TASK REQUIREMENTS.
With "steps" as the search word, show every line of the material that has it.

==== EXTRACTED RECORDS ====

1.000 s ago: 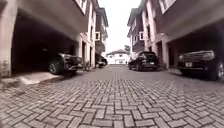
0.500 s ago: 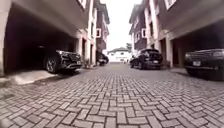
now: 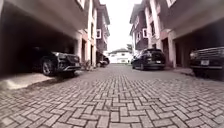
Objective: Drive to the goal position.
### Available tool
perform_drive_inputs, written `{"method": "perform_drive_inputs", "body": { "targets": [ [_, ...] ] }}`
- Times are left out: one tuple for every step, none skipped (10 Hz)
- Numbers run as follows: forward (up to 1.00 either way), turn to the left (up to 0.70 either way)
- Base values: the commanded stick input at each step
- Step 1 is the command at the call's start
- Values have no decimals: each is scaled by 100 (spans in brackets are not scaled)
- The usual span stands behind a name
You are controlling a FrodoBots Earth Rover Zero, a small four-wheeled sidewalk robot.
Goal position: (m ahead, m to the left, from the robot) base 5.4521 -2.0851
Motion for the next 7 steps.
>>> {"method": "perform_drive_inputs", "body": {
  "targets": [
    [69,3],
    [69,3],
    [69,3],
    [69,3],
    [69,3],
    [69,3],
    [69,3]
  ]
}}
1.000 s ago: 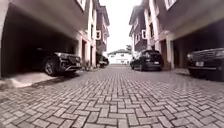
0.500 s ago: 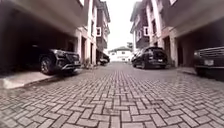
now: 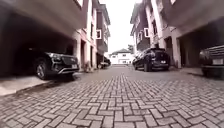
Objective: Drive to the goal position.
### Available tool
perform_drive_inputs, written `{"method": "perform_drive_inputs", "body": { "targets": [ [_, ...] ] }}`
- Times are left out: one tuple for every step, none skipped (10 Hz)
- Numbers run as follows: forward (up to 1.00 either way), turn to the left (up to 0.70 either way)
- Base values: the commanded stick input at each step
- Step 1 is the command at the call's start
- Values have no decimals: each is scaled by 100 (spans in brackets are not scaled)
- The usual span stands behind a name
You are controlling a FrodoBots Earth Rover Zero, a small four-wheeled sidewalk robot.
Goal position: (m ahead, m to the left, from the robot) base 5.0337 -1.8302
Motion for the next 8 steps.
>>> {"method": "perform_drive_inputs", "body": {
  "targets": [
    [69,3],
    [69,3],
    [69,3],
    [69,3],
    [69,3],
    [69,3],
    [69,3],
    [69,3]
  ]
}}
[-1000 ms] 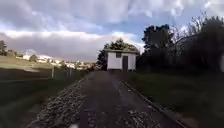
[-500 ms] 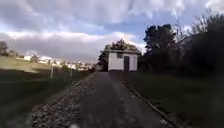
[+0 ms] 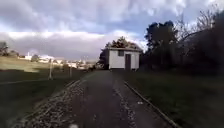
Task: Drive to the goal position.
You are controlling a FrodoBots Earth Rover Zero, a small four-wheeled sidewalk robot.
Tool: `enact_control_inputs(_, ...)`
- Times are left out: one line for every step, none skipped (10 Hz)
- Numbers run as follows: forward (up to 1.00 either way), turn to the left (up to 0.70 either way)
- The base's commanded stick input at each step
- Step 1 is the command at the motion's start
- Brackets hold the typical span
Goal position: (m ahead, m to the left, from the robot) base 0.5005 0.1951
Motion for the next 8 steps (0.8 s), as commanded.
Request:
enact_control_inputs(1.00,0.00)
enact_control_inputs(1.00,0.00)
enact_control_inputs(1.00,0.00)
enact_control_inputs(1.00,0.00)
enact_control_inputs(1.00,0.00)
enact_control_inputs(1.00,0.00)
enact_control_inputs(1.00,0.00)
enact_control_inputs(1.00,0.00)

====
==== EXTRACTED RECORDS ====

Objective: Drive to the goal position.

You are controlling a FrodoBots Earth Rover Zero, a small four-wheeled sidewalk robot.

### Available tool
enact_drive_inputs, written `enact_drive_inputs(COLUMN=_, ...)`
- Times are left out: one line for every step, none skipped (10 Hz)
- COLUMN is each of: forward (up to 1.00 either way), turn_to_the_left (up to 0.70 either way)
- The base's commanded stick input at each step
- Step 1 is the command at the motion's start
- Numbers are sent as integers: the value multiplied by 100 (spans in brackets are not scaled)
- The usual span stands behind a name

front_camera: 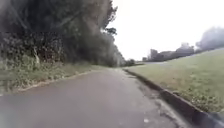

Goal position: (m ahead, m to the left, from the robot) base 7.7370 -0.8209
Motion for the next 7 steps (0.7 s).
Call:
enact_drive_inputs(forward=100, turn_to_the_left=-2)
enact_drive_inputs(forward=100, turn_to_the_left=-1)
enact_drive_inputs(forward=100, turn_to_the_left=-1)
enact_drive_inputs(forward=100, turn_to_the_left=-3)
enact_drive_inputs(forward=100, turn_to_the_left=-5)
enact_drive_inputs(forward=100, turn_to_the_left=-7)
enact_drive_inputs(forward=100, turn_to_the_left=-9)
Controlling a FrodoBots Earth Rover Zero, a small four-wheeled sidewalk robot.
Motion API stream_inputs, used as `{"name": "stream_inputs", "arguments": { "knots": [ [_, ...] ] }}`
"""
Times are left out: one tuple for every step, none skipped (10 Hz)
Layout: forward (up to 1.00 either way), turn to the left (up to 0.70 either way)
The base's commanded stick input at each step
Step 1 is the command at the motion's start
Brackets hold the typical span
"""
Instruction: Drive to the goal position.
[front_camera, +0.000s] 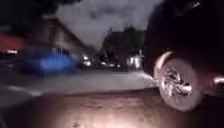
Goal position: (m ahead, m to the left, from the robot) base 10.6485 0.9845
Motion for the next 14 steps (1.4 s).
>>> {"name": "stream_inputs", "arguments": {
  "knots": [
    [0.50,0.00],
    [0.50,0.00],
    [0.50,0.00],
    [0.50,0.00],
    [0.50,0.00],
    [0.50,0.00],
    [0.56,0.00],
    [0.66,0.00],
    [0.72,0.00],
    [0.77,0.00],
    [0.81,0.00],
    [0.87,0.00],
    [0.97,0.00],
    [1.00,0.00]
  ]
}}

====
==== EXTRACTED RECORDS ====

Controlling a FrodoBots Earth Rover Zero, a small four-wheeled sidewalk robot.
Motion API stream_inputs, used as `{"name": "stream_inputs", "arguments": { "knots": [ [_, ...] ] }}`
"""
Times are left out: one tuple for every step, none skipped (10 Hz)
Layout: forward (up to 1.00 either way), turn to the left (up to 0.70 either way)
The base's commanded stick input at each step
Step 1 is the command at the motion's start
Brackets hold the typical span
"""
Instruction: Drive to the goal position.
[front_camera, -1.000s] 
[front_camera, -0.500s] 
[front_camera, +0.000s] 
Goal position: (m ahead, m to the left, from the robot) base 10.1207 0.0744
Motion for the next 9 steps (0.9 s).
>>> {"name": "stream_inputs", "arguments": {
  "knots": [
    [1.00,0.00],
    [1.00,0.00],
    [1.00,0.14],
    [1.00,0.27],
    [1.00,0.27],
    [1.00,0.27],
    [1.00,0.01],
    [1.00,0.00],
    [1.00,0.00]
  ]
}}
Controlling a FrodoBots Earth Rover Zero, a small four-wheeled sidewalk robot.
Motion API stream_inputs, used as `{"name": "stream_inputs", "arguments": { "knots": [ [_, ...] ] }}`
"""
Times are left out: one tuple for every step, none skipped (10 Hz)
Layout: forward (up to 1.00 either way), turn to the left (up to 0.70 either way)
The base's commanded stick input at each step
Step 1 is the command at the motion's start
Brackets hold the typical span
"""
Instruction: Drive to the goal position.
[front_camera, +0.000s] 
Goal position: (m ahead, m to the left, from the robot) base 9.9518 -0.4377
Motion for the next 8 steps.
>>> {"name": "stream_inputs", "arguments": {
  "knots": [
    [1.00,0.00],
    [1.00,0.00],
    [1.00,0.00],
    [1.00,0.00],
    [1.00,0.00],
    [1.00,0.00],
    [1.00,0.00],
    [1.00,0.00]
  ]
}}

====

SOLUTION BELOW.
Motion for the next 7 steps.
Motion for the next 8 steps.
Motion for the next 8 steps (0.8 s), as commanded.
Motion for the next 7 steps (0.7 s).
Motion for the next 14 steps (1.4 s).
Motion for the next 9 steps (0.9 s).
Motion for the next 8 steps.

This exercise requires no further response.